The King who appears to be a flirtatious rascal.
To add to our list of great characters, Edgar is a well done character. Edgar appears to be laid back and relaxed, flirting with Terra during the conversation with her. But Edgar is the King of Figaro. He was part of the effort organising for Terra to come here. He instructed the guards. While he is flirty and appears laid back, he was calculating all of this and being prepared. He tells Terra that they are allies to the empire, which allows him to assess how Terra would respond to that. This lets him know if he can trust her for the future of the Returner’s mission. He communicates that his interest in Terra’s ability is far below his interest in her beauty, but he shows that he is still very much interested in her ability in an optional bit of fight dialogue later on in the game if Terra uses magic infront of him. Edgar is able to put on a front of being relaxed, but is being the good tactician behind it. This comes up for his relationships later on in the game.

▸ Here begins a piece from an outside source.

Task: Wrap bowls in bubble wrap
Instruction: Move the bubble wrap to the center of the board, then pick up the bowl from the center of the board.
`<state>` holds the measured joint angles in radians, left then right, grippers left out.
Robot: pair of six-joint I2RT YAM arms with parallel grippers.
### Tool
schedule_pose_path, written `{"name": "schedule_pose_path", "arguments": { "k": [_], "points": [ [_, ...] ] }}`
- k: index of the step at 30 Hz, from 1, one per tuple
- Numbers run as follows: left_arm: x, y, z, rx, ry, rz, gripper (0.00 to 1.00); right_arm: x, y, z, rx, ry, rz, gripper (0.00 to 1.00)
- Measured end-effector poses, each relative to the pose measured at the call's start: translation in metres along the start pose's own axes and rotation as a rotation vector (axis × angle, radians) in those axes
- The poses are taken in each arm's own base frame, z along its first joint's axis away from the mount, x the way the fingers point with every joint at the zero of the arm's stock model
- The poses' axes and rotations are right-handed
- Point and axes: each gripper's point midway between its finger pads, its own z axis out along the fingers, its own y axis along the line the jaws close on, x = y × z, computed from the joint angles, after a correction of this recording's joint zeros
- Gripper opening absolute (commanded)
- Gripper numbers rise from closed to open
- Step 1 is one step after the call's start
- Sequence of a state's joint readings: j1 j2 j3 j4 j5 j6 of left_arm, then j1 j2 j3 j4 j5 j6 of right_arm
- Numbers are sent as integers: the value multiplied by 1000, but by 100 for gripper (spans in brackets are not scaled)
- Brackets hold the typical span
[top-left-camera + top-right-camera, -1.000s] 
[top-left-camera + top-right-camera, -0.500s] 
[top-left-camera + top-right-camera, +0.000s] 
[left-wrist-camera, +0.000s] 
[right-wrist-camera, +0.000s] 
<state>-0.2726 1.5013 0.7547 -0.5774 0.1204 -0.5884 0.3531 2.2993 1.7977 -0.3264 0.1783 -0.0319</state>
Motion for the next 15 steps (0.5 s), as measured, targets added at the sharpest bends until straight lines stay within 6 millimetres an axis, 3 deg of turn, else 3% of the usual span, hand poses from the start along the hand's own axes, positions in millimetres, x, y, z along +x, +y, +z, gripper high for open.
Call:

Meanwhile, adding more strength to Terra’s characterisation, she is not interested in Edgar’s advances. Normally in games and anime around this time, there may be a dramatic reaction to Edgar, calling him an idiot and punching him or running away and hiding. But with Terra there is emptiness. She notes that other people may feel something, but she feels nothing. Terra is not romantically attracted to any of the main characters in the game, and that is great. It’s nice to have a female protagonist, and even better that she is not defined by her relationship with a man. Terra is great.
After this I left the castle and did a bit more grinding (as now Terra was by herself). This was mostly uneventful but I did run into some scorpions in the desert that would paralyze Terra, which given that she was the only party member and these scorpions consisted of a group of 3, was potentially a fatal issue. But one way or another Terra survived after this.
And that is where we got up to for now. Thanks for reading, I’m going to be trying to write in this sort of style throughout. I may do some more in depth looks at specific topics (such as looking more in depth at Terra and her mental health during the series as I’ve found that interesting while writing this up so far), but mostly will write something like this. Thanks again!